Berliner Museumsstreit: Was wird in der Variantenuntersuchung geprüft?

Im Sommer soll entschieden werden, wie es in Berlin mit Gemäldegalerie, Bode-Museum, Sammlung Pietzsch und Museum des 20. Jahrhunderts weitergehen soll. Zur Vorbereitung der Entscheidung wurde im September 2012 eine Studie in Auftrag gegeben, die damals Machbarbarkeitsstudie hieß und die dann in Variantenuntersuchung umgetauft wurde. Sie soll im Frühjahr oder Frühsommer 2013 vorliegen, es ist also bald mit dem Ergebnis zu rechnen. Eine sehr konkrete Beschreibung der zu prüfenden Varianten hat Staatsminister Neumann am 21.12.2012 gegeben, als Antwort auf eine kleine Anfrage von Abgeordneten der Grünen-Fraktion zur »Zukunft investiver Maßnahmen für Kulturgebäude in Berlin«.
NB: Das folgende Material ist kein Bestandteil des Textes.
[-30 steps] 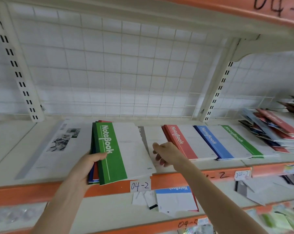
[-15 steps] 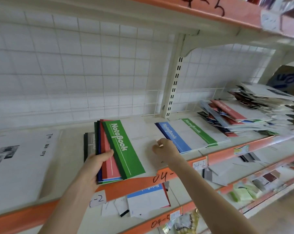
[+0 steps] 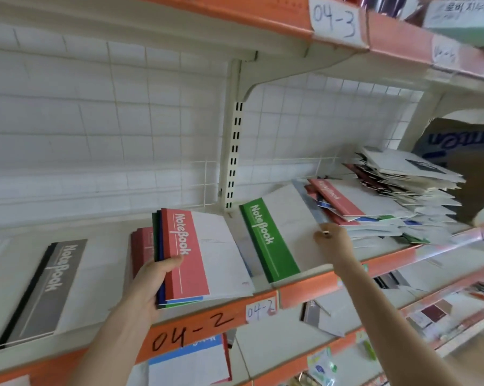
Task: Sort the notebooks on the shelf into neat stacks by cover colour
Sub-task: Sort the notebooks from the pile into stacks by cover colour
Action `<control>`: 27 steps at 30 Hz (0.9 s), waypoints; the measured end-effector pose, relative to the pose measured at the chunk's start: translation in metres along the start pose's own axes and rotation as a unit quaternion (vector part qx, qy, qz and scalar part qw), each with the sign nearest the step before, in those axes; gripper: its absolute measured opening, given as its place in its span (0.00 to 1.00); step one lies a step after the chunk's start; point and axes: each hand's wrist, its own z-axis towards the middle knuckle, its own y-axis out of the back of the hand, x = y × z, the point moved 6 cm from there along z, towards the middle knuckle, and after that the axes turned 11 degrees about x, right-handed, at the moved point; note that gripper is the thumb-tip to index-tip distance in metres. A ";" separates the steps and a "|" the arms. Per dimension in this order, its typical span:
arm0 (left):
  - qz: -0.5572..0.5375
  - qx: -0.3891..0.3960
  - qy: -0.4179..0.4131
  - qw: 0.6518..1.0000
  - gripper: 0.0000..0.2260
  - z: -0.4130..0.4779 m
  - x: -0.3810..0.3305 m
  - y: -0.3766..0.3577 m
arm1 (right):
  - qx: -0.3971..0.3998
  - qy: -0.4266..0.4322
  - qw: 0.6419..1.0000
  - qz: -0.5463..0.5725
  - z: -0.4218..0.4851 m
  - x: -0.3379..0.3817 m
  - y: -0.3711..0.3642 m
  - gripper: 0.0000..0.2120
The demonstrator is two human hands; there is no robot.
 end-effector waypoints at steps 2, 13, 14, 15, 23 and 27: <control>0.003 -0.013 0.002 1.000 0.13 0.004 0.003 -0.008 | -0.016 -0.017 0.999 -0.030 0.014 -0.011 0.016 0.13; -0.006 -0.050 0.010 0.999 0.13 0.010 0.016 -0.024 | 0.019 0.149 0.910 -0.386 0.002 0.011 -0.030 0.19; -0.009 -0.053 0.009 0.999 0.13 0.009 0.017 -0.024 | 0.056 0.185 0.913 -0.359 -0.003 0.014 -0.040 0.20; -0.011 -0.056 0.008 0.998 0.13 0.009 0.017 -0.024 | 0.106 0.208 0.913 -0.334 -0.009 0.018 -0.051 0.21; -0.012 -0.061 -0.016 0.998 0.10 0.000 0.014 -0.028 | 0.261 0.163 0.875 -0.375 -0.006 0.008 -0.092 0.22; -0.016 -0.073 -0.037 0.997 0.08 -0.006 0.009 -0.029 | 0.247 0.146 0.888 -0.359 0.013 0.000 -0.084 0.20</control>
Der die Variantenuntersuchung betreffende Text wird unten komplett dokumentiert. Die Antwort mit den Fragen findet sich in Bundestagsdrucksache 17/11989, die Anfrage alleine in Drucksache 17/11622. Staatsminister Neumann taucht auf Seite 1 der Antwort als »Beauftragter der Bundesregierung für Kultur und Medien« (BKM) auf.

Die Varianten schlagwortartig:

  1. Sammlungsverlagerungen mit Zwischenunterbringung der Alten Meister
  2. Sammlungsverlagerung ohne Zwischenunterbringung
  3. Neubau einer Galerie des 20. Jahrhunderts am Kulturforum
  4. Unterbringung der Sammlungen in anderen Liegenschaften der SPK

Bemerkenswert an der Darstellung erscheint mir folgendes:

  • Aufgabe der Studie ist es nur, technische Fragen zu untersuchen: Es sollen »Umfang, Kosten und Zeiträume für den Umbau ermittelt sowie andere Alternativen einschließlich von Zwischenlösungen geprüft« werden. Aufgabe der Studie ist also nicht die Prüfung, welche Variante kulturpolitisch angemessen ist. Wenn es sich als technisch/finanziell besonders günstig herausstellen sollte, große Teile der Gemälde und Skulpturen für Jahre ins Depot zu stecken (1), bleibt das natürlich eine kulturelle Barbarei.
  • zu Variante 1: Als Zwischenunterbringung der Alten Meister soll auch die Alte Nationalgalerie und der Martin-Gropius-Bau geprüft werden, neben dem schon lange diskutierten Häusern Prinzessinnenpalais/Kronprinzenpalais.
  • zu Variante 3: Als Ort eines neuen Museums des 20. Jahrhunderts sollen neben den Grundstücken hinter der neuen Nationalgalerie und direkt an der Potsdamer Straße auch weitere Flächen geprüft werden, z.B. das ehemalige Grundstück der Argentinischen Botschaft.
  • zu Variante 4: Es soll geprüft werden, ob die Alten Meister auch endgültig im Schloss (!) oder die Sammlung Pietzsch u.a. auch in der Sammlung Scharf-Gerstenberg untergebracht werden können.
  • Kurz nach dieser Antwort versprach Staatsminister Neumann Anfang Januar im DPA-Interview, dass Variante 1 politisch nicht in Frage komme: Wenn die Gemäldegalerie ausziehen solle, dann erst, wenn ein Neubau bezugsfertig sei.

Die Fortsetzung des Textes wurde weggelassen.